### RECORDED DATA
=======
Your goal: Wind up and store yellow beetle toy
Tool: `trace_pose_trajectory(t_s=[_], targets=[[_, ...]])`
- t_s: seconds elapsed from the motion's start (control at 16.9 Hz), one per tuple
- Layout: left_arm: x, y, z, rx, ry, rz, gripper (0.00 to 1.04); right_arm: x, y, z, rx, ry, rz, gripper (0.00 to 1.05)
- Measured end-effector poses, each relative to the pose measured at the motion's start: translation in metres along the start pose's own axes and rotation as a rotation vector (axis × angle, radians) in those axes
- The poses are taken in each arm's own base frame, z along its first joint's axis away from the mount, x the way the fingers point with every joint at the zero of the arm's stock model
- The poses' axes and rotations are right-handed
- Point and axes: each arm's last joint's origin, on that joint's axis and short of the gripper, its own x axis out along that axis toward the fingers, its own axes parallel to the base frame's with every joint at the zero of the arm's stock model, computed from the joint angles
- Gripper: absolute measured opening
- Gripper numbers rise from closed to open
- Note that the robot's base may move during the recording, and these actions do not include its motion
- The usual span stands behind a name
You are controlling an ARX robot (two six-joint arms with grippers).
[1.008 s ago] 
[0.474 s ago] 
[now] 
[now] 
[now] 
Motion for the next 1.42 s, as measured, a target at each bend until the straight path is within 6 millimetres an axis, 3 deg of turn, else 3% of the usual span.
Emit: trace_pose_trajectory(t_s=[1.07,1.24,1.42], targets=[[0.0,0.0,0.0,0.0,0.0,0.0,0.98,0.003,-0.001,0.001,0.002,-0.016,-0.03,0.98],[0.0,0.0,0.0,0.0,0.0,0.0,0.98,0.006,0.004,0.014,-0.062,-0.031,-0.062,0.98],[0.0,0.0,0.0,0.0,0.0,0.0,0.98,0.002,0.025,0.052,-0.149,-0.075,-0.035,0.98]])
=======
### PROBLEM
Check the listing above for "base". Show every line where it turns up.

### YOUR RESPONSE
- The poses are taken in each arm's own base frame, z along its first joint's axis away from the mount, x the way the fingers point with every joint at the zero of the arm's stock model
- Point and axes: each arm's last joint's origin, on that joint's axis and short of the gripper, its own x axis out along that axis toward the fingers, its own axes parallel to the base frame's with every joint at the zero of the arm's stock model, computed from the joint angles
- Note that the robot's base may move during the recording, and these actions do not include its motion

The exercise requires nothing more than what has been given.